Data excerpts:
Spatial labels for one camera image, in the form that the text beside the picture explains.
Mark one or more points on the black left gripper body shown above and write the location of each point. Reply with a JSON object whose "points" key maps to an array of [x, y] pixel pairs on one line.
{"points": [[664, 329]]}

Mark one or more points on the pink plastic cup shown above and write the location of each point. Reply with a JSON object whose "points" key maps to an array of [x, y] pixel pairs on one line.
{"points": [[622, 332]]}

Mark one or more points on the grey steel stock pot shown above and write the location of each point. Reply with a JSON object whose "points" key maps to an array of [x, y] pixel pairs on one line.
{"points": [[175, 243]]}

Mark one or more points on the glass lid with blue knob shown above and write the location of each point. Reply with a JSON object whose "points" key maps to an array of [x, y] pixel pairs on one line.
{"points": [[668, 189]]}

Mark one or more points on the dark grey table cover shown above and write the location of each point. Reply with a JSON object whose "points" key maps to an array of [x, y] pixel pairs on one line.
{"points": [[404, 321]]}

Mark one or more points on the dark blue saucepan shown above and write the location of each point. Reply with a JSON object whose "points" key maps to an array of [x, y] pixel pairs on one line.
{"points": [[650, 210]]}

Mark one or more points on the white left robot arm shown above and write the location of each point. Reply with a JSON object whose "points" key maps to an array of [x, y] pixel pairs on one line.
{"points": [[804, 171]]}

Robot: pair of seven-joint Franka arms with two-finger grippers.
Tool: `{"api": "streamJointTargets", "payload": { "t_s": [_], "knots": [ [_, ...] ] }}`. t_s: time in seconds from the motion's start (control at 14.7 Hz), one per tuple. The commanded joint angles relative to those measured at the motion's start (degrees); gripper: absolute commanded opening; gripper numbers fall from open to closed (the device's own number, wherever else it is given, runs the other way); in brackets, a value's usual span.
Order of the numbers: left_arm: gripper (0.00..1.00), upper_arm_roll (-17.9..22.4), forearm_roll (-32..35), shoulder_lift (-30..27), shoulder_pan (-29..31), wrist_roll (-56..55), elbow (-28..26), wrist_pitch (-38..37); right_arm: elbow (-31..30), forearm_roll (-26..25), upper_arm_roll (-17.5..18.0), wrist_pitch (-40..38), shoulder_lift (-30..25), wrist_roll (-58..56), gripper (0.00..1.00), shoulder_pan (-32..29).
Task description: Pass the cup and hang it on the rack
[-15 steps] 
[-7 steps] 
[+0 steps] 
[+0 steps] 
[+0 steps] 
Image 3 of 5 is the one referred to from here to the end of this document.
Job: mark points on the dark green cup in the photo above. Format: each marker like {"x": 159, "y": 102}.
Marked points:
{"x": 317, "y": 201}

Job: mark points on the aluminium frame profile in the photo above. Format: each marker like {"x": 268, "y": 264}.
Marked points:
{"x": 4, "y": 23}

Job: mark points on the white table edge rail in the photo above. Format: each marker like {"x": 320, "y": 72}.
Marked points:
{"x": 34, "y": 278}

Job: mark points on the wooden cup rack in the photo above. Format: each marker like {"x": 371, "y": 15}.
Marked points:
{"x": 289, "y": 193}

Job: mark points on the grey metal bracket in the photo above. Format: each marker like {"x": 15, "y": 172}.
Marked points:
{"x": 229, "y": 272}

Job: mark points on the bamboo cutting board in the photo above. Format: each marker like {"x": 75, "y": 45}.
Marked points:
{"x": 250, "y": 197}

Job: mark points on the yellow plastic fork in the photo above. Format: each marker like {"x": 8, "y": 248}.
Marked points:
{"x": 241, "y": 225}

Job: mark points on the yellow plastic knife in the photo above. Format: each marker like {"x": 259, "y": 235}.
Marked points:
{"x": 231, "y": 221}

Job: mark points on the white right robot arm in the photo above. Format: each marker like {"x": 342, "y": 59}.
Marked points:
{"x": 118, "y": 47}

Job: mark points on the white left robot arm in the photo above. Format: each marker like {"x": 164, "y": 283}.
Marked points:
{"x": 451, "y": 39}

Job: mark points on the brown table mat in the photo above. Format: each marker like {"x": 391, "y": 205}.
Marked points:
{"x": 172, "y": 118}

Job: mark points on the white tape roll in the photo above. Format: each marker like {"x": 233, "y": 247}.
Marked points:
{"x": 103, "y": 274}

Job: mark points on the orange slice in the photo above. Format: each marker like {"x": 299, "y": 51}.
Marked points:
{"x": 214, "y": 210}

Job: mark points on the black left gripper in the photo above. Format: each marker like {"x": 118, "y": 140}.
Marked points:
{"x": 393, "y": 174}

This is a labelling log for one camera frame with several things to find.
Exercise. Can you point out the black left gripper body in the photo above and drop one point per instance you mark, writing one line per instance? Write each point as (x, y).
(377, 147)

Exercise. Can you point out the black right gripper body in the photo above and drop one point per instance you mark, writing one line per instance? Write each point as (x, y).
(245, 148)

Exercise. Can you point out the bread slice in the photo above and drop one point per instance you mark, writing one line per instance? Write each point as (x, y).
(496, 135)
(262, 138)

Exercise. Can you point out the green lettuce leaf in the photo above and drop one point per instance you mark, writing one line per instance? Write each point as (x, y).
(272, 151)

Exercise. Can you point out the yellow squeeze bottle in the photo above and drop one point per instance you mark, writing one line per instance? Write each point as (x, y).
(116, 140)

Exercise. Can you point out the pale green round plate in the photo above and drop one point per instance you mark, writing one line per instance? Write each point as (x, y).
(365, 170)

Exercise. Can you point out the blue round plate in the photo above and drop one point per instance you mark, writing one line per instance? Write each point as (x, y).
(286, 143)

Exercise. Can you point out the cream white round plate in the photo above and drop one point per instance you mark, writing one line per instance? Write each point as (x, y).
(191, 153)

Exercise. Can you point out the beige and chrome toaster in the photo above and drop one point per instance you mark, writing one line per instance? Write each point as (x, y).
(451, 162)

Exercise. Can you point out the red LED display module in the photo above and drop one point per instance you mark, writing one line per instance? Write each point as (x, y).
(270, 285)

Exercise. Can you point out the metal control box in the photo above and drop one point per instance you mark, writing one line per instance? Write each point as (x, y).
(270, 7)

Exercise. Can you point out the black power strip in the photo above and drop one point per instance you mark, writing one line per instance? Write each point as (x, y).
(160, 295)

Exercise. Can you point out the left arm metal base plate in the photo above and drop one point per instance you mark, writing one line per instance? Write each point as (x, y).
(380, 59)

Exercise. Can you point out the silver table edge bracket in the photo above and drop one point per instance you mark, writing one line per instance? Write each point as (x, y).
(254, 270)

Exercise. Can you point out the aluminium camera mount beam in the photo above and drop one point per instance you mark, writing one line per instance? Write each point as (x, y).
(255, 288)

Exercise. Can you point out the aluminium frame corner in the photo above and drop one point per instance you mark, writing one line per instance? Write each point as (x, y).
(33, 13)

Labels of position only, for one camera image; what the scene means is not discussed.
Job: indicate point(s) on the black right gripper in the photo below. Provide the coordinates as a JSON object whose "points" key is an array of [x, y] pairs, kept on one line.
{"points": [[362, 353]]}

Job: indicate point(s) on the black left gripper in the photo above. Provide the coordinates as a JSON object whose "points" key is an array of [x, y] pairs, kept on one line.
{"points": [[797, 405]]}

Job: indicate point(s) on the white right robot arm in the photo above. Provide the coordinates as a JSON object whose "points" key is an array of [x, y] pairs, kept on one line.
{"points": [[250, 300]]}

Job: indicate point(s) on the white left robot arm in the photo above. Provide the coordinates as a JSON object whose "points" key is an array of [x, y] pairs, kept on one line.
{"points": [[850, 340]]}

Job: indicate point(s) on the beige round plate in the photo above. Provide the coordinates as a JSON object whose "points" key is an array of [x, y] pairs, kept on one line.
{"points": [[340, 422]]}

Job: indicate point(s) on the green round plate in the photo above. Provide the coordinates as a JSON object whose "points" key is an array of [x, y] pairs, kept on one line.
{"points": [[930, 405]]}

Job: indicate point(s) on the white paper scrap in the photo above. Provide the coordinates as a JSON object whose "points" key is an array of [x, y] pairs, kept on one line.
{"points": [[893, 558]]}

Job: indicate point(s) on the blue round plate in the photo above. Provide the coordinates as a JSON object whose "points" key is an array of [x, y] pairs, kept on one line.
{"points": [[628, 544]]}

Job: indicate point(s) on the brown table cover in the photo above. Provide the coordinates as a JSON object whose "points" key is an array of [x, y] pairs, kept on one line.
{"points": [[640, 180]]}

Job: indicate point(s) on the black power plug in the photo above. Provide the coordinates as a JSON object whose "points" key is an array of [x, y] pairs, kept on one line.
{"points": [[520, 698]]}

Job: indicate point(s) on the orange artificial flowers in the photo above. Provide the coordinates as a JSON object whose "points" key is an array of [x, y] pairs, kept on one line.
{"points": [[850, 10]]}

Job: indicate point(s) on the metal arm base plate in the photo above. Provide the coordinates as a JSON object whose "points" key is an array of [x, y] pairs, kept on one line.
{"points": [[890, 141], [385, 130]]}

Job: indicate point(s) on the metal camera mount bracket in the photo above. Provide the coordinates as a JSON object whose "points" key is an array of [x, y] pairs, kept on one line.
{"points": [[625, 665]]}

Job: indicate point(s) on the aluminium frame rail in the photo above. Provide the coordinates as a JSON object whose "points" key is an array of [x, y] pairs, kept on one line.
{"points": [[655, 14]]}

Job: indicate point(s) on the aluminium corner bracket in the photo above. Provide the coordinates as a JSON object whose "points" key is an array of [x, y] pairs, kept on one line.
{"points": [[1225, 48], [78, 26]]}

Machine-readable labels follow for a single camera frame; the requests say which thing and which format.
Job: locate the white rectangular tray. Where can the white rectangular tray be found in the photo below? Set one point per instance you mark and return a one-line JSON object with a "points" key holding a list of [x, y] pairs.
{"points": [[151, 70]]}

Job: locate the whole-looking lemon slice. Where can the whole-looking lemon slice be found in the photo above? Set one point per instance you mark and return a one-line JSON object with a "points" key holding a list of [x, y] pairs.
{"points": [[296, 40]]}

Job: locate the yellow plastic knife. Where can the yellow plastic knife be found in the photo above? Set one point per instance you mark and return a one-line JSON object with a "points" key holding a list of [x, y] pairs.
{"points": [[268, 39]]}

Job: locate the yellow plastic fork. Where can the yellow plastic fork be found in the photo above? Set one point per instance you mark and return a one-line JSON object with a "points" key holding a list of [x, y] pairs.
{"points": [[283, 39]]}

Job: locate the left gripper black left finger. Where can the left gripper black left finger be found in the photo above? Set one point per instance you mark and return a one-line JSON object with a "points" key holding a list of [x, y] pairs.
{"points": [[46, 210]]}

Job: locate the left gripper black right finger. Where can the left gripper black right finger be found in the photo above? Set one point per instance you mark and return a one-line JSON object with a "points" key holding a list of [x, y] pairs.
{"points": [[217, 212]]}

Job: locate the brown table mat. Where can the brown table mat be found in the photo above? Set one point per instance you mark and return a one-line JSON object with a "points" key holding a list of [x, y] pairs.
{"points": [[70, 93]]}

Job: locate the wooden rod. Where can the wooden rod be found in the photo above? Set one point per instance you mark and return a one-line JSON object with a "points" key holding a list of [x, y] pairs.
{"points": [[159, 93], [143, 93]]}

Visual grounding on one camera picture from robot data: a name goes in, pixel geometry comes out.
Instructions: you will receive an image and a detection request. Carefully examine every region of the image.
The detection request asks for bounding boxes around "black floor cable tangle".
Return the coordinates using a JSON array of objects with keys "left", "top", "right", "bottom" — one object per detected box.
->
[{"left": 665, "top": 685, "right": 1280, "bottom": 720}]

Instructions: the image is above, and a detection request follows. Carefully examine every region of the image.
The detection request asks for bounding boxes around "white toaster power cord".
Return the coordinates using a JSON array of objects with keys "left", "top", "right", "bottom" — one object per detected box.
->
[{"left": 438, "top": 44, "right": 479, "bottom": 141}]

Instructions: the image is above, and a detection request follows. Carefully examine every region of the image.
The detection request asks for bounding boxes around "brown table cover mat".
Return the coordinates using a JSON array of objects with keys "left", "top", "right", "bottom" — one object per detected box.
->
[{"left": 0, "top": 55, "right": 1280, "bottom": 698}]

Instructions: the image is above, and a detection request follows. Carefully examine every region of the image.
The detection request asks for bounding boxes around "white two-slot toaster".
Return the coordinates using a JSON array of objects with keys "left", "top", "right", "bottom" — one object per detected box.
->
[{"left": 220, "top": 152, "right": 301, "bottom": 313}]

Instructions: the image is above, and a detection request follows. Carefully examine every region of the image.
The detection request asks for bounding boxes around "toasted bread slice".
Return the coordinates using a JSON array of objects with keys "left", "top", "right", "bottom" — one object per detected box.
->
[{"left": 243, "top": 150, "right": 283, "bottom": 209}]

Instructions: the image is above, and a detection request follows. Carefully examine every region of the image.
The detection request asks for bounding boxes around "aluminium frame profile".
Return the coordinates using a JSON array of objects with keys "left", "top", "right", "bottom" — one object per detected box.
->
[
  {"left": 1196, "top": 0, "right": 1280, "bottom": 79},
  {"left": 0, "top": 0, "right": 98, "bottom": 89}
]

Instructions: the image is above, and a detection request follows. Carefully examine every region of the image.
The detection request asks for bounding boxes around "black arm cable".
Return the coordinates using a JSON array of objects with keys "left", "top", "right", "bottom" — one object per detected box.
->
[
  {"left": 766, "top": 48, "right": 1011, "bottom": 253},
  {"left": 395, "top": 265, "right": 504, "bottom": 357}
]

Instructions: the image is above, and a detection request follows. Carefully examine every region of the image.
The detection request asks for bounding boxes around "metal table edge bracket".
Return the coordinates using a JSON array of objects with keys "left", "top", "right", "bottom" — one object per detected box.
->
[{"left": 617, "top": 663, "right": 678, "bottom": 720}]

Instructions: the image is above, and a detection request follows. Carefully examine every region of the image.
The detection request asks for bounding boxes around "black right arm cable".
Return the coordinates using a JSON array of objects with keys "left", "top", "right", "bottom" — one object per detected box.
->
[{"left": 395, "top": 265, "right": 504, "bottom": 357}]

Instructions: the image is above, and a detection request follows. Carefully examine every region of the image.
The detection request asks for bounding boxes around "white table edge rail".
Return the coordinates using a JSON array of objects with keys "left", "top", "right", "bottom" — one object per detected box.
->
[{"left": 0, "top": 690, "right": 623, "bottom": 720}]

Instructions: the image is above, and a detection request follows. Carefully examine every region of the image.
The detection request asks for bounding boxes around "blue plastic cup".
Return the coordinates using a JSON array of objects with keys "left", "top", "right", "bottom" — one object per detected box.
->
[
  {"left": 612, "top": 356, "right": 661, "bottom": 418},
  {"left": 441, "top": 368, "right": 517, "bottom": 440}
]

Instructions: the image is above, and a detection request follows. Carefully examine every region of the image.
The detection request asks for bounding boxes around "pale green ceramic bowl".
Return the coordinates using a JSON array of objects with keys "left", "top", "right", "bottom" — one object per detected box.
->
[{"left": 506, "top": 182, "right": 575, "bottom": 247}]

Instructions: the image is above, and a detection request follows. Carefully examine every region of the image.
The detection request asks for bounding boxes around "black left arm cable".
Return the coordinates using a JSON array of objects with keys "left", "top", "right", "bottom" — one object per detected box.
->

EXERCISE AIM:
The count of lines in the records above holding the word "cable" should be reported as a number, with nothing added.

ANSWER SPACE:
4